Goal of the exercise:
Search term "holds": please copy every line of the records below that contains it.

Source data:
###

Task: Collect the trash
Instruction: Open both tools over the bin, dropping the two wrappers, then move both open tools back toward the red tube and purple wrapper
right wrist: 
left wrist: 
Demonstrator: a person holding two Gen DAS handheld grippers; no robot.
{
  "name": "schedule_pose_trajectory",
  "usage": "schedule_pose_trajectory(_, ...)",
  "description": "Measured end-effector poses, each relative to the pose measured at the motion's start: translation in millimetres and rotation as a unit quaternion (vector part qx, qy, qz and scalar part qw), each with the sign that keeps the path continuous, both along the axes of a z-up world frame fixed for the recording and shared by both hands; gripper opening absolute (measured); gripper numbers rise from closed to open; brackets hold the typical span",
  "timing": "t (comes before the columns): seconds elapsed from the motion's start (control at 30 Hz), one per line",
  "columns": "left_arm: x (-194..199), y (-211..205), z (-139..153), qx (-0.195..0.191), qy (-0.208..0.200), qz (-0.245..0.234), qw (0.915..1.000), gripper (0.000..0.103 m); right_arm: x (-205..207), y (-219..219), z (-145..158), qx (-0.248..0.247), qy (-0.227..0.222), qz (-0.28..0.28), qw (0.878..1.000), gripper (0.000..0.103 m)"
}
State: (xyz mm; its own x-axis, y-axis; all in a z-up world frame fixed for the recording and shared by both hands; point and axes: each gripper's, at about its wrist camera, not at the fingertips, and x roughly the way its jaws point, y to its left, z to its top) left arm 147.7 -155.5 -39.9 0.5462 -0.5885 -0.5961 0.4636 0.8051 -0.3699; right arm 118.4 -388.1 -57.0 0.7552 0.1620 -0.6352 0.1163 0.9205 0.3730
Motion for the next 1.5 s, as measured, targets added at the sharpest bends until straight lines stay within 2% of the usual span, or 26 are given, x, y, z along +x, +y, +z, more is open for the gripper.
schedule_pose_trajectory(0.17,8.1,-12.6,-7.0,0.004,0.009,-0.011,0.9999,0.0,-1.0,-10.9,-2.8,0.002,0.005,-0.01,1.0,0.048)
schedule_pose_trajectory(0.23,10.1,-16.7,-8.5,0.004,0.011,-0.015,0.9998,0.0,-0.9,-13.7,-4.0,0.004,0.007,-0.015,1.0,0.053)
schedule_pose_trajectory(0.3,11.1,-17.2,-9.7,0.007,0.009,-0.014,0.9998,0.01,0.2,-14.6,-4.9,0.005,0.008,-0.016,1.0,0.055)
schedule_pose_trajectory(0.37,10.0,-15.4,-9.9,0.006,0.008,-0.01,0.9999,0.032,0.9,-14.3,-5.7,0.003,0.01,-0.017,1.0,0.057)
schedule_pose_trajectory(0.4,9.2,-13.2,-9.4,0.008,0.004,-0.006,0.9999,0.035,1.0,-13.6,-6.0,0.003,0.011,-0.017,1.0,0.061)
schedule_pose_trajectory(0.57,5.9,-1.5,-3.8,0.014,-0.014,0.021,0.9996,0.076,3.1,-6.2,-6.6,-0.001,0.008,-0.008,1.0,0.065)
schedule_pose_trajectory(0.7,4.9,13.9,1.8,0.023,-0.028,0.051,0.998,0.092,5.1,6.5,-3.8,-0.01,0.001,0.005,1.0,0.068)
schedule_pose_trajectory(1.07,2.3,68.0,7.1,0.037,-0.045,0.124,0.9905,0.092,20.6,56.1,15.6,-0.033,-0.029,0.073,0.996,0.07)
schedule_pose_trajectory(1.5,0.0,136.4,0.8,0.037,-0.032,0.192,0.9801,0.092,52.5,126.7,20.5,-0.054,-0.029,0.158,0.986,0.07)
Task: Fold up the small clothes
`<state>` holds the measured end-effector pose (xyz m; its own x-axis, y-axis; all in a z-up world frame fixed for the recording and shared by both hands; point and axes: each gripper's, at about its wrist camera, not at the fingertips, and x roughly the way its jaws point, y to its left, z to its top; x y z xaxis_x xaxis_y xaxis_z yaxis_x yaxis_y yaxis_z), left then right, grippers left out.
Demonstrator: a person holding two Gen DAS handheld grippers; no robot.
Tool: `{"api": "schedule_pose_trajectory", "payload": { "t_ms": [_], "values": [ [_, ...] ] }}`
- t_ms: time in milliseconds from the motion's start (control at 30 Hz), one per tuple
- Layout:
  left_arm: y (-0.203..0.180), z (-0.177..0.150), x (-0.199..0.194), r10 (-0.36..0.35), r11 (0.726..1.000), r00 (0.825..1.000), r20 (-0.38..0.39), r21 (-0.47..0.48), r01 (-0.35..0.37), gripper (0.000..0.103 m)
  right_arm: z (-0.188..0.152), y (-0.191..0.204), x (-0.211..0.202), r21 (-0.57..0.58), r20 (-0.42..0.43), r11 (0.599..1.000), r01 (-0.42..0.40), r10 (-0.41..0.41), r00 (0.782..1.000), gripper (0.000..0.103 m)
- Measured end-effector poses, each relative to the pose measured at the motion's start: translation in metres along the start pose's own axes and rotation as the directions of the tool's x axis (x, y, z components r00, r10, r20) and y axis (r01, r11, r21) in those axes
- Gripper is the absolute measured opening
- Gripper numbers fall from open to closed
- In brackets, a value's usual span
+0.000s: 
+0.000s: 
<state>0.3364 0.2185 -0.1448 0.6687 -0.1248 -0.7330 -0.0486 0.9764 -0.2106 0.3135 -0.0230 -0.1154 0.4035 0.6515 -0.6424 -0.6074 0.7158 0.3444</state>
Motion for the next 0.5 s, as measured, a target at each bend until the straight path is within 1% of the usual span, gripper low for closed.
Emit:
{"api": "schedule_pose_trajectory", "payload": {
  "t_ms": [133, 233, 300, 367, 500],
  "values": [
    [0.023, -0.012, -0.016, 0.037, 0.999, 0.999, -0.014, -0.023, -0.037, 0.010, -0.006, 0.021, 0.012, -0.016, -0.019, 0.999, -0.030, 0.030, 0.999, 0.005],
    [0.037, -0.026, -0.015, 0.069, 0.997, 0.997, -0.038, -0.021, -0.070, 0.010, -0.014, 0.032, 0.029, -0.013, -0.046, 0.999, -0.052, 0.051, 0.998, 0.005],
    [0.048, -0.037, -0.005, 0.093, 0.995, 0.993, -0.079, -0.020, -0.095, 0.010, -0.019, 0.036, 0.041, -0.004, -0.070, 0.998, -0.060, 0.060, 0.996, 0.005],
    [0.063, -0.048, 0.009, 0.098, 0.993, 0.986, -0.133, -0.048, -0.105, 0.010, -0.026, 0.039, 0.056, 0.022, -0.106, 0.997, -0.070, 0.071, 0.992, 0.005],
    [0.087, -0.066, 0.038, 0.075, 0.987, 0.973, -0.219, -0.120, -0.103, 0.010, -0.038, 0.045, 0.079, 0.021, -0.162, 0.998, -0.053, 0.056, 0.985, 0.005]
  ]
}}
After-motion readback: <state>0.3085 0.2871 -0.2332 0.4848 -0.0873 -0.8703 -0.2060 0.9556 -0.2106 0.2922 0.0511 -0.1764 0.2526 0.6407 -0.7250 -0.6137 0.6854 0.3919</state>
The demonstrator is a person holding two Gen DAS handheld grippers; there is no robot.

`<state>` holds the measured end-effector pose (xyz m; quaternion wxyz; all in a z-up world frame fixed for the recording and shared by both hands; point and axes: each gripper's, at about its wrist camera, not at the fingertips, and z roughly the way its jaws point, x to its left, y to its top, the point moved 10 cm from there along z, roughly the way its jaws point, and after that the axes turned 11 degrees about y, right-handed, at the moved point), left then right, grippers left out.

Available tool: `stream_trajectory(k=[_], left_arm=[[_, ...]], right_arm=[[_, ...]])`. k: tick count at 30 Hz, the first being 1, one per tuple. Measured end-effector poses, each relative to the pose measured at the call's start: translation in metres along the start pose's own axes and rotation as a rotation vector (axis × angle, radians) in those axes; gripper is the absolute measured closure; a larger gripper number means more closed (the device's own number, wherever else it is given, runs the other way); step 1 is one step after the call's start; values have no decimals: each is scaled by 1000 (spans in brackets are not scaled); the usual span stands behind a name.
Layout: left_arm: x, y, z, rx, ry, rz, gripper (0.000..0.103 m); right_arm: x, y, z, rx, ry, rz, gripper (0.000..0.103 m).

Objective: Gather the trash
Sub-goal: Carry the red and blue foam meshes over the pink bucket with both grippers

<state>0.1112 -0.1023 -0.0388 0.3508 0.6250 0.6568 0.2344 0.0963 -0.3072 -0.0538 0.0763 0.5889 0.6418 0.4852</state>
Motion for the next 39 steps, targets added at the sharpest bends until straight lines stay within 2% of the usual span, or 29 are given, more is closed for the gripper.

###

Result below:
`<state>` holds the measured end-effector pose (xyz m; its own x-axis, y-axis; all in a z-up world frame fixed for the recording and shared by both hands; point and axes: each gripper's, at about its wrist camera, not at the fingertips, and x roughly the way its jaws point, y to its left, z to its top; x y z xaxis_x xaxis_y xaxis_z yaxis_x yaxis_y yaxis_z), left then right, grippers left out.
`<state>` holds the measured end-effector pose (xyz m; quaternion wxyz; all in a z-up world frame fixed for the recording and shared by both hands; point and axes: each gripper's, at about its wrist camera, not at the fingertips, and z roughly the way its jaws point, x to its left, y to its top, the point moved 10 cm from there along z, roughly the way its jaws point, and after that the axes turned 11 degrees about y, right-handed, at the moved point), left then right, grippers left out.

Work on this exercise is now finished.